§ The task
Go through the material below and copy each line where the word "submitted" appears.
(Exercise material begins)
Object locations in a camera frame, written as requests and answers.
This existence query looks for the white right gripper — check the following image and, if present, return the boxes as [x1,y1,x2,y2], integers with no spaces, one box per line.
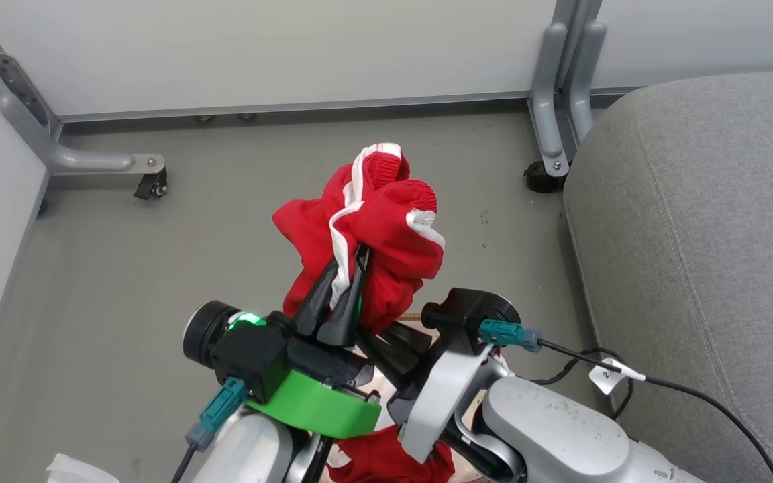
[356,321,495,465]

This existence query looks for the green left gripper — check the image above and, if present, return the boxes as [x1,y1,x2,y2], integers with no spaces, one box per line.
[246,244,382,441]

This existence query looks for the red shorts with white stripes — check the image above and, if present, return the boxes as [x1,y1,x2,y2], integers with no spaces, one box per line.
[272,142,446,336]

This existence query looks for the red garment with white trim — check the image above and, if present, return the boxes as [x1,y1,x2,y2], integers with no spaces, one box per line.
[326,427,456,483]

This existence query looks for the white perforated laundry basket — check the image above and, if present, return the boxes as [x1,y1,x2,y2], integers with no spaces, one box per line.
[323,311,515,483]

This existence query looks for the grey fabric sofa seat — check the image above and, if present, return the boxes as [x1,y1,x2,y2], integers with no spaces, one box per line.
[563,71,773,483]

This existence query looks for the black caster wheel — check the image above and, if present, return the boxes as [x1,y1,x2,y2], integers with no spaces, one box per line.
[133,167,170,201]
[523,160,568,195]

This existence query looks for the grey metal partition leg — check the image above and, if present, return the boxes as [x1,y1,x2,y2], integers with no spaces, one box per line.
[527,23,572,179]
[564,20,608,145]

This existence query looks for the white crumpled plastic piece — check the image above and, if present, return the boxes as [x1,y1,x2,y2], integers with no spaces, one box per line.
[46,453,120,483]

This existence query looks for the right camera cable teal plug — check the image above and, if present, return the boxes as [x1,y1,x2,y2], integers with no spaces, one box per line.
[478,318,773,483]

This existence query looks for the camera cable teal plug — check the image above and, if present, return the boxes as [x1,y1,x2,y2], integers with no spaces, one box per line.
[478,318,773,483]
[170,376,250,483]

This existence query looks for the left camera cable teal plug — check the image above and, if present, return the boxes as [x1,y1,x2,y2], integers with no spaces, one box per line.
[170,376,250,483]

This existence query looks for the twisted black cable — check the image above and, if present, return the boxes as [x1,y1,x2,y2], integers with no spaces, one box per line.
[531,347,635,421]

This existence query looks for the grey partition bottom rail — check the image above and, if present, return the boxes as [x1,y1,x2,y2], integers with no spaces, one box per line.
[58,89,536,123]

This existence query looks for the white cable tag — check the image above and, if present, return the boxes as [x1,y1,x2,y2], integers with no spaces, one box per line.
[588,358,629,396]

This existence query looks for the grey partition post with foot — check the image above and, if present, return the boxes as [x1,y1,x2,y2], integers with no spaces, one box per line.
[0,0,166,178]

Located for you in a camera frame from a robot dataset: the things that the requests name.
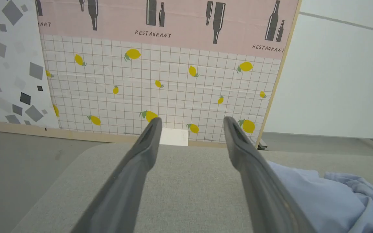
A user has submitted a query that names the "grey squares print backdrop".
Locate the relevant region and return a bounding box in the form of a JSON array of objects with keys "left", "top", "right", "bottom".
[{"left": 0, "top": 0, "right": 61, "bottom": 129}]

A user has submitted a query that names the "lemon and bottle print backdrop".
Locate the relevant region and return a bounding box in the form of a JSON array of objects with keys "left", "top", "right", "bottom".
[{"left": 36, "top": 0, "right": 300, "bottom": 144}]

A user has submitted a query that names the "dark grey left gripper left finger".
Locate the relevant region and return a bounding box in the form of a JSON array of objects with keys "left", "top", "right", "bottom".
[{"left": 71, "top": 117, "right": 163, "bottom": 233}]

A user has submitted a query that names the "lemon patterned backdrop board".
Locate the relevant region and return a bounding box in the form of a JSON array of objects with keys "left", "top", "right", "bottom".
[{"left": 0, "top": 0, "right": 302, "bottom": 150}]

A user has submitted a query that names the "light blue garment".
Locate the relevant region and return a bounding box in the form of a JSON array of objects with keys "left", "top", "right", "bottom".
[{"left": 267, "top": 161, "right": 373, "bottom": 233}]

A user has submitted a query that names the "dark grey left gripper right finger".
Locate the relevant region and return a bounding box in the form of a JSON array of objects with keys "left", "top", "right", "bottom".
[{"left": 223, "top": 116, "right": 318, "bottom": 233}]

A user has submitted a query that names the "small white box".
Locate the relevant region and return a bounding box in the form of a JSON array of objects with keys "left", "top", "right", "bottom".
[{"left": 159, "top": 128, "right": 189, "bottom": 147}]

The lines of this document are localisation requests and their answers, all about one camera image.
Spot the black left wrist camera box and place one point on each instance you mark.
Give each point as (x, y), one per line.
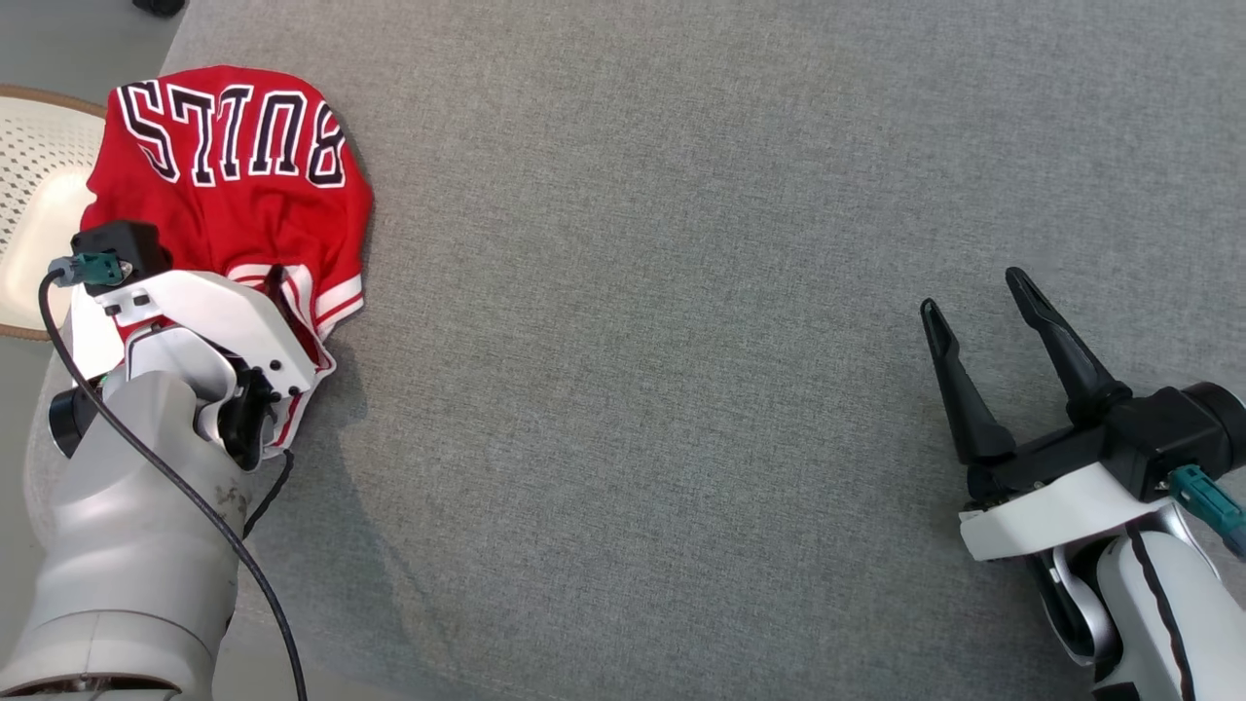
(127, 248)

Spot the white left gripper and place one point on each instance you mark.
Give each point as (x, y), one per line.
(214, 307)

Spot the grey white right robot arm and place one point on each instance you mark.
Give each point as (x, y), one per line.
(1139, 623)

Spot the white perforated laundry basket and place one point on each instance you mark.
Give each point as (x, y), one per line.
(39, 195)

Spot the red Bulls basketball jersey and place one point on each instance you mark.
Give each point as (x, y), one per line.
(253, 214)

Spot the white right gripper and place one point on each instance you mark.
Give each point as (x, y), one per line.
(1051, 506)

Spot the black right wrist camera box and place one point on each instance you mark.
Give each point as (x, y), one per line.
(1168, 433)

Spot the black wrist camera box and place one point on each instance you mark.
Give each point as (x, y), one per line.
(1168, 433)
(127, 248)

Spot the small black object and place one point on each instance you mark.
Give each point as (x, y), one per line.
(158, 6)
(Exercise material ends)
§ Answer area
A user has submitted a query that names the "grey squares print backdrop".
A user has submitted a query that names the "lemon and bottle print backdrop".
A user has submitted a query that names the "dark grey left gripper left finger".
A user has submitted a query that names the "lemon patterned backdrop board".
A user has submitted a query that names the "light blue garment".
A user has submitted a query that names the "dark grey left gripper right finger".
A user has submitted a query that names the "small white box".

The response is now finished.